Kansa menarik pelan namun panjang napasnya. Mulutnya terkunci sekalipun di dalam kepalanya, umpatan-umpatan itu sedang terucap. Bola mata gadis itu bergerak melirik Sultan yang masih duduk di tempatnya. Katanya mau cepat? Tapi sekarang justru terlihat enggan, batin gadis itu kesal.
Sultan menyapu penampilan Kansa dari atas sampai ke ujung kaki. Pria itu mendesah. “Itu pakaian terbaikmu?”
Kansa menurunkan pandangan mata--memperhatikan penampilannya sendiri. “Iya,” jawabnya yakin. Tidak ada yang salah dengan gamis yang dipakainya. Gadis itu mengangkat kepala saat mendengar suara decakan Sultan.
“Ya sudah, ini … kamu tanda tangani dulu. Baru setelah itu kita berangkat.”
“Tanda tangan apa?” tanya Kansa terkejut.
“Baca sendiri.” Sultan mengedik ke atas meja. Ke arah selembar kertas yang sudah ia tandatangani.
Kansa menarik langkah mendekati meja. Membungkuk, gadis itu mengambil selembar kertas dengan materai di bagian bawah. Kedua alis Kansa bergerak begitu mulai membaca apa yang tertulis pada satu lembar kertas tersebut.
Yang bertanda tangan di bawah ini, saya Nuka Kansa Cahyani sebagai pihak kedua. Menyatakan bersedia mengikuti poin-poin di bawah ini selama berstatus sebagai istri Sultan Adinata Atmadja.
1. Bertanggung jawab pada kebersihan rumah.
2. Bertanggung jawab menyiapkan makanan untuk pihak pertama, yaitu Sultan Adinata Atmadja.
3. Bertugas melayani pihak pertama selayaknya suami, baik secara lahir, maupun batin.
4. Tidak berhak menolak apapun permintaan pihak pertama.
5. Berjanji tidak akan memberitahu siapapun tentang apa yang terjadi dalam rumah tangga pihak pertama dan kedua.
Kansa menelan saliva susah payah. Gadis itu mengangkat kepala. “Apa maksudnya bertugas melayani pihak pertama selayaknya suami, baik secara lahir maupun batin?” tanya Kansa.
“Kamu tidak paham tugas istri?” Sultan justru bertanya balik. Melihat ekspresi wajah Kansa, pria itu berdecak. “Selain mengurus semua kebutuhan fisik, seperti pakaian, makanan. Kamu juga harus melayaniku di atas ranjang.”
“A-a-apa?” Bola mata Kansa nyaris meloncat keluar dari kelopaknya.
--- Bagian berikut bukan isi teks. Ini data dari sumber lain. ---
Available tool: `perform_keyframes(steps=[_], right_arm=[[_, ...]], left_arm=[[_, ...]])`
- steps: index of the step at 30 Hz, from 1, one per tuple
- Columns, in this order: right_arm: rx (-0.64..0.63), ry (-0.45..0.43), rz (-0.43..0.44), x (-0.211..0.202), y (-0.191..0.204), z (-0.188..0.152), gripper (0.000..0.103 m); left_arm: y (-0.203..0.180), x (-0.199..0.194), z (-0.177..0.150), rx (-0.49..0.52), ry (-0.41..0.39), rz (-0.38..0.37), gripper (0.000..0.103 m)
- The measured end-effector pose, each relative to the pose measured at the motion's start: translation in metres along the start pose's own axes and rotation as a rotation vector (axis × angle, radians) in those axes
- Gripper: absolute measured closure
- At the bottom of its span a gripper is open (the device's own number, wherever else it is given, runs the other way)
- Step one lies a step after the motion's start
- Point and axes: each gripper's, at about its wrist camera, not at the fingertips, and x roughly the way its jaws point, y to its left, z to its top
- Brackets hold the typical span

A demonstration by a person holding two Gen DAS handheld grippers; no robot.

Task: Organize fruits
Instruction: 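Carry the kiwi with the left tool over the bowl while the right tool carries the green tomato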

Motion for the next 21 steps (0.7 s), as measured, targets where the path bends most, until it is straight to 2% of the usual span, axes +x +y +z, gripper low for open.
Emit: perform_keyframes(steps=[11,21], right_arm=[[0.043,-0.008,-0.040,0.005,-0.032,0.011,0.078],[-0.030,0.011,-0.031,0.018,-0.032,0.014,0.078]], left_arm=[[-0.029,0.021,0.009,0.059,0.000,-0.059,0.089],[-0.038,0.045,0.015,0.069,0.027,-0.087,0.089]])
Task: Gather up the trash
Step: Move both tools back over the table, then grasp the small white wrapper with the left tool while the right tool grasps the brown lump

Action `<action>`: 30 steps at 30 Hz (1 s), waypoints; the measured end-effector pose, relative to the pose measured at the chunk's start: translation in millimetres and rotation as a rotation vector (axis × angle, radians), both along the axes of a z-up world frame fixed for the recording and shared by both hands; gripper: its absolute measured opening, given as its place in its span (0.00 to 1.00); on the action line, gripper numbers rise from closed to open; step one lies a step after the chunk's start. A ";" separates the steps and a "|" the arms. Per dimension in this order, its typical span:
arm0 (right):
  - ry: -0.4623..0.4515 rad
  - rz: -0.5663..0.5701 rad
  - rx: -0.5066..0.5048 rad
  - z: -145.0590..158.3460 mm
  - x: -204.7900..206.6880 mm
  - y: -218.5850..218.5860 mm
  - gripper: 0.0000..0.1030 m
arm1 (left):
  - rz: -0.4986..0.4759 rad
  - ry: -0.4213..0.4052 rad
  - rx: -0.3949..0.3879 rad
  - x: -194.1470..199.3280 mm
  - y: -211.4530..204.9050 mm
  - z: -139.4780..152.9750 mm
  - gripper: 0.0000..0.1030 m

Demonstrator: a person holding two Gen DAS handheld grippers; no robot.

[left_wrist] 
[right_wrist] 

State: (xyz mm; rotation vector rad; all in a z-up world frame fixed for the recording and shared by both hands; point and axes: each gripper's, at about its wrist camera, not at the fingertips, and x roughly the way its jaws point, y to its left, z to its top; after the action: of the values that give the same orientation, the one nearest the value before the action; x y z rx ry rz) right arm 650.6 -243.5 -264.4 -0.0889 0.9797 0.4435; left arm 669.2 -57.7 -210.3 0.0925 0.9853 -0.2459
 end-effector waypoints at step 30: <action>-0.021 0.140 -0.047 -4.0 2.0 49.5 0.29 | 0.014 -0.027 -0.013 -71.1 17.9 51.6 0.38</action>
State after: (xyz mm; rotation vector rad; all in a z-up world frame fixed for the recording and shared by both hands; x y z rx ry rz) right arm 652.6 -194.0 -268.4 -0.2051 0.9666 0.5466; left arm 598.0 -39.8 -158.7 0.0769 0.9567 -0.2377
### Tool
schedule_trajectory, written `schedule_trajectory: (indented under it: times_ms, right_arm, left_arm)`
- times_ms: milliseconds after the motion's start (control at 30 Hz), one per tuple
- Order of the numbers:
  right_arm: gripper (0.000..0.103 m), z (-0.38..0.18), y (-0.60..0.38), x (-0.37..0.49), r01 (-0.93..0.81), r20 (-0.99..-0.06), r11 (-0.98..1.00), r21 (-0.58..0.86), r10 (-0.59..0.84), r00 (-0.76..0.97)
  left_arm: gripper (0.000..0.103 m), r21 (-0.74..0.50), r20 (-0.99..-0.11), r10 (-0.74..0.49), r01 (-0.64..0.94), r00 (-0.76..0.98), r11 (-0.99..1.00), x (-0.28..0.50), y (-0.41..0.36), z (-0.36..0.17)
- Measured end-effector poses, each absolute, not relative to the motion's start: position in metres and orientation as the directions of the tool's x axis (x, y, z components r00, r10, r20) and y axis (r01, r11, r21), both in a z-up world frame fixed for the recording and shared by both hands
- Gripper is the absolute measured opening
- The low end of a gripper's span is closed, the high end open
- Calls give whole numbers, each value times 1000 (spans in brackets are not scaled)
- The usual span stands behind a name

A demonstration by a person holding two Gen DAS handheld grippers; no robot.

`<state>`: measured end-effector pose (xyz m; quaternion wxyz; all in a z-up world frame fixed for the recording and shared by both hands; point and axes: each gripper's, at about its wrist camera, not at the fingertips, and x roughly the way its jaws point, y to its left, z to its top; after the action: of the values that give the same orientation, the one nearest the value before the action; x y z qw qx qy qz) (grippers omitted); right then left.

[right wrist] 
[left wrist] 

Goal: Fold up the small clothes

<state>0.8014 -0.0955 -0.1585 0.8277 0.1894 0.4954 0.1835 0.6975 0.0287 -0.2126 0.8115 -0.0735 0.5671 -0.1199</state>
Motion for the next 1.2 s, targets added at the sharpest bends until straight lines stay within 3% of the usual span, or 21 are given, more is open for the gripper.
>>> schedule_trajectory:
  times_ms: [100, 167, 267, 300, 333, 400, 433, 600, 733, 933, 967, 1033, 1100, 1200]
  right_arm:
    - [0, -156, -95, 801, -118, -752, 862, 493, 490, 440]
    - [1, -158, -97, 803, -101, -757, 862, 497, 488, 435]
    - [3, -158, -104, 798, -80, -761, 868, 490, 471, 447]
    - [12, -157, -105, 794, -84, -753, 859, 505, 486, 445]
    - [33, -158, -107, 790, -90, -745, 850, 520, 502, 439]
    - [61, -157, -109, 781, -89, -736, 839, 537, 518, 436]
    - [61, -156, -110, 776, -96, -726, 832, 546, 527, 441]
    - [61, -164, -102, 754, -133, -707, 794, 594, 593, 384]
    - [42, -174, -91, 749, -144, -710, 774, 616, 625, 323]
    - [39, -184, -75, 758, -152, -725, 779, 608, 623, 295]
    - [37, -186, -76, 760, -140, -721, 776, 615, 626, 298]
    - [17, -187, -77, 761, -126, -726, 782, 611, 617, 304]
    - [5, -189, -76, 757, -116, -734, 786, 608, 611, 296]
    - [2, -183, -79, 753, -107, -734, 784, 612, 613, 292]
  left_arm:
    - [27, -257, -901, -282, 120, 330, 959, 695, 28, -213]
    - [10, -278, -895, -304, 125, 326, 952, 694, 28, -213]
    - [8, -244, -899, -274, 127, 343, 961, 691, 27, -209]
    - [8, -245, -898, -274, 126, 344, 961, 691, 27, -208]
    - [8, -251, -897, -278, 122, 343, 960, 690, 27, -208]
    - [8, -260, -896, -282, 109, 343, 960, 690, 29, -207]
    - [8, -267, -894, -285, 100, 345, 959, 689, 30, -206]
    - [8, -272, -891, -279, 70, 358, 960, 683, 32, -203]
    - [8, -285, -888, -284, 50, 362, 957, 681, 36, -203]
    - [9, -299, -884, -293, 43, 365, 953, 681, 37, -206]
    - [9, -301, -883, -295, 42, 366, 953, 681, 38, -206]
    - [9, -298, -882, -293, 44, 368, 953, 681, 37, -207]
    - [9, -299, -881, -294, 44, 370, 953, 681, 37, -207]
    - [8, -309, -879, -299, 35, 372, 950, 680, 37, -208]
Jantungnya berdegup kencang.
“Kamu pikir aku robot? Aku laki-laki normal. Aku punya libido tinggi. Aku membutuhkan pelepasan. Sekarang kamu yang jadi istriku, jadi kamu yang harus memuaskanku di atas ranjang. Jangan kamu pikir aku menginginkan itu karena kamu. Sama sekali tidak. Kamu bukan seleraku." Sultan mendesah.
"Tapi aku tidak punya pilihan lain. Aku bukan pria yang suka jajan di luar.” Sultan melanjutkan.
“Jadi, kamu harus datang ke kamarku setiap kali aku membutuhkanmu di atas ranjang. Mungkin aku harus menutup mukamu dengan topeng perempuan cantik, supaya aku bisa puas. Sialan. Sudah, cepat tanda tangan. Kita harus segera berangkat.”